Could you set down exactly the lines that start at the one containing "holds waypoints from" and end at the final line of the material below?

[Start of section]

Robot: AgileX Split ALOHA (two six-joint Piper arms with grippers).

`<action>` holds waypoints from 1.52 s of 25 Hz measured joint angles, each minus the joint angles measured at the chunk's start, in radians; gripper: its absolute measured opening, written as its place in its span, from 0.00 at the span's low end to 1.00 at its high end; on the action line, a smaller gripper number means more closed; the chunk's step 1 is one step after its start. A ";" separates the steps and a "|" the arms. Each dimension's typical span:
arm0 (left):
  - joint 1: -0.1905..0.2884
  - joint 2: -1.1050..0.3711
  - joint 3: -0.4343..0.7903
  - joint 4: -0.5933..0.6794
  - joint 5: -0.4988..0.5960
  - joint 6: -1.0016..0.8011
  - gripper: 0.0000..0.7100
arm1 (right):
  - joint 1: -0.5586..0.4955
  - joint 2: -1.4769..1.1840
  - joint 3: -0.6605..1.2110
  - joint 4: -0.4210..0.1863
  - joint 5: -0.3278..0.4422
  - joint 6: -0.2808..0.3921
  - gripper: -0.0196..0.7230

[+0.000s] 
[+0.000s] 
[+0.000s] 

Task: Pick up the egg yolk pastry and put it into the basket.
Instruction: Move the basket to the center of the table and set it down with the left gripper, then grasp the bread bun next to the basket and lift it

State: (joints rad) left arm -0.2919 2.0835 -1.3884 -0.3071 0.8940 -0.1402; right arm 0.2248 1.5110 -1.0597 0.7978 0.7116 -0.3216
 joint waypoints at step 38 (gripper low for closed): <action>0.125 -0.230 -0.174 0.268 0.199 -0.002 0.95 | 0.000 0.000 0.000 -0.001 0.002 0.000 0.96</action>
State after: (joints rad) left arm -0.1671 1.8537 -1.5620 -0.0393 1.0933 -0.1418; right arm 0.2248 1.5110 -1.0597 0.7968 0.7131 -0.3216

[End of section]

Finished exercise:
`<action>` holds waypoints from 1.52 s of 25 Hz measured joint angles, each minus the joint angles measured at the chunk's start, in radians; gripper: its absolute measured opening, written as its place in its span, from 0.00 at the span's low end to 1.00 at its high end; on the action line, a smaller gripper number means more closed; the chunk's step 1 is one step after its start. A ";" separates the steps and a "|" the arms. Each dimension's typical span:
arm0 (left):
  - joint 1: -0.1905..0.2884
  - joint 2: -1.1050..0.3711
  - joint 3: -0.4343..0.7903
  - joint 4: -0.5933..0.6794
  - joint 5: -0.4988..0.5960
  - joint 6: -1.0016..0.8011
  - gripper: 0.0000..0.7100
arm1 (right):
  - joint 1: -0.5586..0.4955
  - joint 2: -1.4769..1.1840
  - joint 3: -0.6605..1.2110
  - joint 4: -0.4210..0.1863
  - joint 5: -0.3278..0.4422
  - joint 6: -0.2808..0.3921
  - gripper: -0.0196..0.7230

[+0.000s] 
[+0.000s] 
[+0.000s] 

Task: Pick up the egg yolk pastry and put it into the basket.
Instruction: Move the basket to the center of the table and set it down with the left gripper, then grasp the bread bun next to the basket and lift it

State: (joints rad) left arm -0.2919 2.0835 -1.3884 -0.3071 0.8940 -0.1402; right arm 0.2248 1.5110 -1.0597 0.7978 0.7116 -0.3216
 joint waypoints at step 38 (gripper low for closed): <action>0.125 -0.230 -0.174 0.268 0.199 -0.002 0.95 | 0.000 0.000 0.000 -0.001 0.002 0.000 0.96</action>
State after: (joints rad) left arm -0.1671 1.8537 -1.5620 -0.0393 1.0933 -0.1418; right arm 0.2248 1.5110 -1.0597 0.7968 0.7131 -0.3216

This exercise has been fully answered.